Salve Geeks, como vocês estão? High Potential confirmou sua força em 2025 ao superar por pouco Tracker nas medições da Nielsen, somando em média 16,5 milhões de espectadores e conquistando o título de programa mais assistido do ano.
Como ocorreu a virada entre High Potential e Tracker
A disputa foi apertada. Na contagem linear, Tracker manteve vantagem — com cerca de 11 milhões de espectadores na CBS contra 8,6 milhões de High Potential. A diferença decisiva veio do streaming: a série da ABC acumulou aproximadamente 7,9 milhões via plataformas digitais, ante 5,4 milhões do rival, totalizando 16,5 milhões contra os 16,4 milhões de Tracker. Esses números de visualização combinada (linear + streaming) foram calculados pela Nielsen com janelas de até 35 dias para cada episódio, o que dá uma visão mais completa do alcance das séries (fonte: Collider).
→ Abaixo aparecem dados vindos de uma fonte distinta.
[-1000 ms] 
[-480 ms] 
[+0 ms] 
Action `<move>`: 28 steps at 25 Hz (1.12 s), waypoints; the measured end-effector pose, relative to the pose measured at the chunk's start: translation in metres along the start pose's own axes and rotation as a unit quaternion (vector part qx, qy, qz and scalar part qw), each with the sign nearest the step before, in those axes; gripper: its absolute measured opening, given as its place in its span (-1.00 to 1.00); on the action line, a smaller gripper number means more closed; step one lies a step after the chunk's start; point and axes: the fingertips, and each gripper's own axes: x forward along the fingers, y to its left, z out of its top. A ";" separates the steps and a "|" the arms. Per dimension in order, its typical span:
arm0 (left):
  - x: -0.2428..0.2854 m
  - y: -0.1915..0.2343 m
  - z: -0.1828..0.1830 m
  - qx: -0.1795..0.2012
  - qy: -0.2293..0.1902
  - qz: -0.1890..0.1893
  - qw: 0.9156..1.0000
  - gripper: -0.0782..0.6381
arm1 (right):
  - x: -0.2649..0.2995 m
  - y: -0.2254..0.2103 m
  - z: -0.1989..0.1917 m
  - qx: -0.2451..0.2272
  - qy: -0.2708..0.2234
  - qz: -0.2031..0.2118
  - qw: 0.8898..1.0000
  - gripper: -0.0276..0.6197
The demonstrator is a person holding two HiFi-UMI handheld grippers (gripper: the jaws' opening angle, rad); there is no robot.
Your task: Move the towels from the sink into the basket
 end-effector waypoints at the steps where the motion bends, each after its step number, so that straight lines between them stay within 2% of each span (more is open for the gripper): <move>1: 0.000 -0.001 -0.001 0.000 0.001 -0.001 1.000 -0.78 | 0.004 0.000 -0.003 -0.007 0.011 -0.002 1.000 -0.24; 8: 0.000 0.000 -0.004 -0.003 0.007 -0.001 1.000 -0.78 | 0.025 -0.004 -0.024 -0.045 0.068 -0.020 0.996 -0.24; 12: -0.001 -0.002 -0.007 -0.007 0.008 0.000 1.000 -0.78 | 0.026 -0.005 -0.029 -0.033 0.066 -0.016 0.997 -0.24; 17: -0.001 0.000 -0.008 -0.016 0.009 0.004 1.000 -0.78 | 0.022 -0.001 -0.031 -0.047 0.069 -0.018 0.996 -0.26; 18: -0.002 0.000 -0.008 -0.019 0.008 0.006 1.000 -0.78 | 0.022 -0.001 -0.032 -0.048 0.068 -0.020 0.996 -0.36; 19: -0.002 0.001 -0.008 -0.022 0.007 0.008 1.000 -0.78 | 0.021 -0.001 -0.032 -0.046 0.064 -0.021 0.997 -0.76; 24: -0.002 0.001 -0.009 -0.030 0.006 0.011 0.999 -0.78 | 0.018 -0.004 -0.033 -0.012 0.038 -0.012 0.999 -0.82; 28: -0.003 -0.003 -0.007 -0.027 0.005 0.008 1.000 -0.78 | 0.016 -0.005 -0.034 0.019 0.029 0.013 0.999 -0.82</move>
Por que o streaming fez a diferença?
O caso ilustra como o consumo multiplataforma mudou a competição: enquanto a audiência ao vivo favoreceu Tracker, High Potential teve desempenho superior nas plataformas on demand. Em termos práticos, isso mostra que uma base de fãs mais jovem e multiplataforma pode virar o jogo — algo familiar aos Geeks que acompanham franquias que vivem no streaming.
Dados essenciais
- Total médio: High Potential — 16,5 milhões; Tracker — 16,4 milhões.
- Linear: Tracker ~11,0M vs High Potential ~8,6M.
- Streaming: High Potential ~7,9M vs Tracker ~5,4M.
- Episódios contabilizados: High Potential (12 episódios no período analisado); Tracker (14 episódios).
O impacto para a ABC e para a televisão aberta
Além de quebrar a hegemonia da CBS no top 5, a vitória de High Potential é simbólica: prova que conteúdo com mistura de mistério, humor e personagem forte — como a investigadora Morgan Gillory, interpretada por Kaitlin Olson — ainda conecta públicos amplos. A série liderou a cobiçada demo 18–49 e teve destaque também entre públicos mais jovens, apontando para apelo transversal.
O que esperar da 2ª temporada
A 2ª temporada de High Potential retorna à ABC em 6 de janeiro. A história amplia a caça ao antagonista conhecido como The Game Maker, com reviravoltas pessoais para Morgan — incluindo pistas sobre o paradeiro do ex‑marido Roman — e novos desafios para a equipe. A mistura de caso‑da‑semana com um arco serializado continua sendo a receita que prendeu a audiência.
Destaques narrativos e por que isso interessa a você
- Equilíbrio entre suspense procedural e desenvolvimento de personagens — atrativo para quem gosta de tramas que misturam cérebro e coração.
- Ritmo que favorece maratonas em streaming sem perder a tensão dos episódios individuais.
- Possibilidade de expansão transmedia: conteúdo extra e pistas nos bastidores podem manter a comunidade ativa entre temporadas.
Perguntas frequentes rápidas
- Por que as plataformas on demand importam tanto? Elas capturam público que não assiste ao vivo e ampliam o alcance da série ao longo de semanas, o que é decisivo em disputas apertadas.
- Os números são definitivos? A contagem oficial depende das janelas e dos episódios incluídos; neste caso, a Nielsen consolidou dados em 35 dias para cada lançamento, mas diferenças metodológicas podem alterar pequenas margens.
Em resumo, a vitória por um triz de High Potential sobre Tracker confirma duas verdades atuais: conteúdo multiplataforma é rei, e personagens bem construídos continuam a mover audiências massivas. Fique ligado — a partir de 6 de janeiro a segunda temporada promete novos enigmas e ingredientes para manter os fãs colados na tela. Para detalhes das medições, consulte relatórios da Nielsen e a cobertura especializada do Collider.